Luego abrió la puerta. Aún faltaba un escalón para hacer pie en aquella lóbrega estancia donde ancladas en el pavimento, deberían estar sus vírgenes de hierro. El cerrajero me empujó hacia adentro. Cerró la puerta, y quedé allí encerrado. Yo ya no vi nada. Sólo cinco barras desenroscadas en el suelo. Alguien se habría llevado sus vírgenes, o tal vez la negrura de mis miedos me impediría verlas. Este escultor de metales pesados, además de celoso, hubiese sido un mal detective. Antes de introducirme en aquel antro, el ya suponía que había sido yo, el que le robara sus Vírgenes en bicicleta. por lo que a continuación me dijo:
Ahí dentro permanecerás como rehén, hasta que no aparezcan mis muñecas de hierro.

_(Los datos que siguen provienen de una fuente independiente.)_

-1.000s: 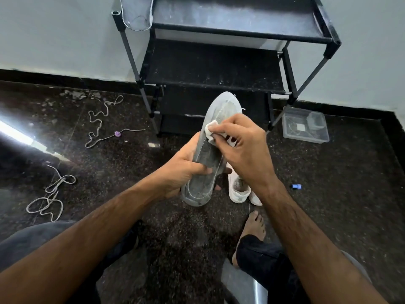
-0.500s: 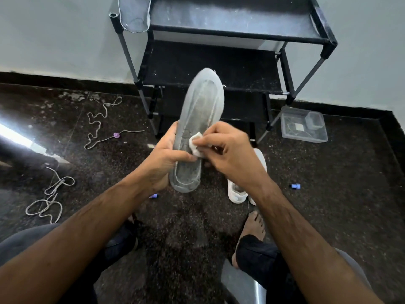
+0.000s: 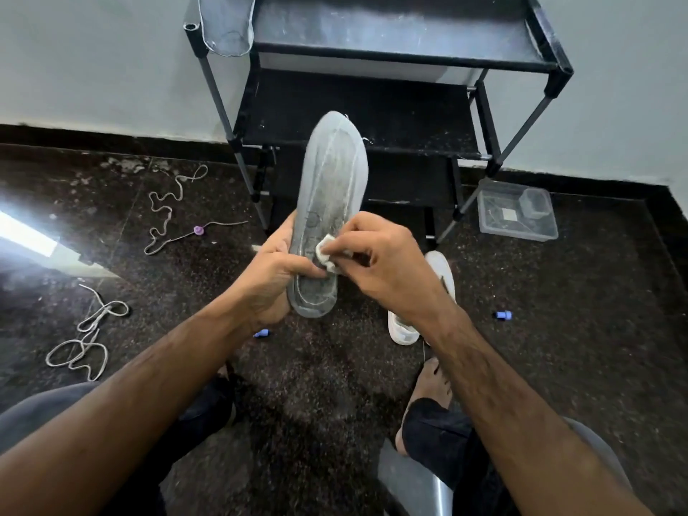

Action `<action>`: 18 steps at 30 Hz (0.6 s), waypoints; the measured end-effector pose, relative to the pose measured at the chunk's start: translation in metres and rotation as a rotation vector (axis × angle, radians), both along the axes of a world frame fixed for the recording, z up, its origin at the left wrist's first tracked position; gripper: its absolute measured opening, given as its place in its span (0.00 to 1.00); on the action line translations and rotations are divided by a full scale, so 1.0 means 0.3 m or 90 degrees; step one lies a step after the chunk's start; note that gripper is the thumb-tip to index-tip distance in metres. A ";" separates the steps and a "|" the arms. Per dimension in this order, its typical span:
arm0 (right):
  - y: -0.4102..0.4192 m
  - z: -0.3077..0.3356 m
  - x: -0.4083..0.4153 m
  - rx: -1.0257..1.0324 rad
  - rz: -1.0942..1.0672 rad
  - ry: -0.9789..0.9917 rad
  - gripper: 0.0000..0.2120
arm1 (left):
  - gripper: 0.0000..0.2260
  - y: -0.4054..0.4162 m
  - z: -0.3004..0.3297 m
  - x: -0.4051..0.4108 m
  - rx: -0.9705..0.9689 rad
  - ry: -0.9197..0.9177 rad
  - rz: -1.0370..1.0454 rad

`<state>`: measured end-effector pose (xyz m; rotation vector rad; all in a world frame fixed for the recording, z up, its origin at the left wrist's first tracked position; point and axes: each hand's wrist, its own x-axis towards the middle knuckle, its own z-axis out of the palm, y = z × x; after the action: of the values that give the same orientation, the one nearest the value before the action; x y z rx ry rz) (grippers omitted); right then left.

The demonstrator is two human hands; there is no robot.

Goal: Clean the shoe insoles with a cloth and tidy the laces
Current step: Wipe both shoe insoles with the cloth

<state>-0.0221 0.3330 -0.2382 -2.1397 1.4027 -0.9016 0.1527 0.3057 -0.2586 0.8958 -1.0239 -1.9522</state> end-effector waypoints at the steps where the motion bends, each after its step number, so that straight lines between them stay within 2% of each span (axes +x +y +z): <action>1: -0.004 0.003 -0.012 -0.008 -0.040 -0.021 0.07 | 0.37 0.010 -0.001 -0.006 0.003 0.007 -0.020; 3: -0.011 0.013 -0.045 -0.045 -0.143 -0.047 0.08 | 0.39 0.026 0.000 -0.026 0.003 0.034 -0.065; 5: -0.013 0.015 -0.058 -0.079 -0.192 -0.052 0.07 | 0.40 0.027 0.001 -0.035 -0.001 0.035 -0.084; 10: 0.000 -0.005 0.009 0.048 0.024 -0.017 0.07 | 0.34 -0.008 0.004 0.003 0.041 0.019 0.025; 12: -0.007 -0.012 0.011 0.060 0.041 -0.015 0.07 | 0.31 -0.004 0.001 0.011 0.079 0.056 0.041; 16: 0.000 -0.013 -0.009 -0.038 -0.099 -0.038 0.07 | 0.19 0.027 0.009 -0.039 0.137 0.100 0.023; 18: 0.005 -0.017 -0.006 -0.051 -0.129 -0.056 0.07 | 0.23 0.033 0.003 -0.052 0.179 0.097 0.014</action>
<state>-0.0240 0.3344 -0.2432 -2.0138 1.5830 -1.1312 0.1371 0.3157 -0.2577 0.8867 -0.6591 -2.1432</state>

No me gustan las moralejas, pero yo tenía que vengarme de aquel artista avaricioso. Alcé la voz para que mis palabras atravesaran la puerta blindada y llegaran como cuchillos a su corazón de artista cicatero:
Érase una vez un ladrón al que le dieron la oportunidad de robar de entre dos viviendas sólo en una de ellas. La una estaba cerrada. La otra abierta. ¿En cuál de ellas entraría usted, viejo escultor cancerbero?
Sin dejar que, desde el otro lado, el celoso forjador de vírgenes me contestara, continué con mi razonamiento a grito pelado:
En la cerrada, imbécil. La otra, hasta el más tonto de los ladrones sabría que era una emboscada.

Nota: Y si algún lector estimado no entendió por qué, al principio de esta entrada, se aludió a una frase de El tonel de amontillado, sepa que ya va para cincuenta años los que llevo en este sótano encerrado.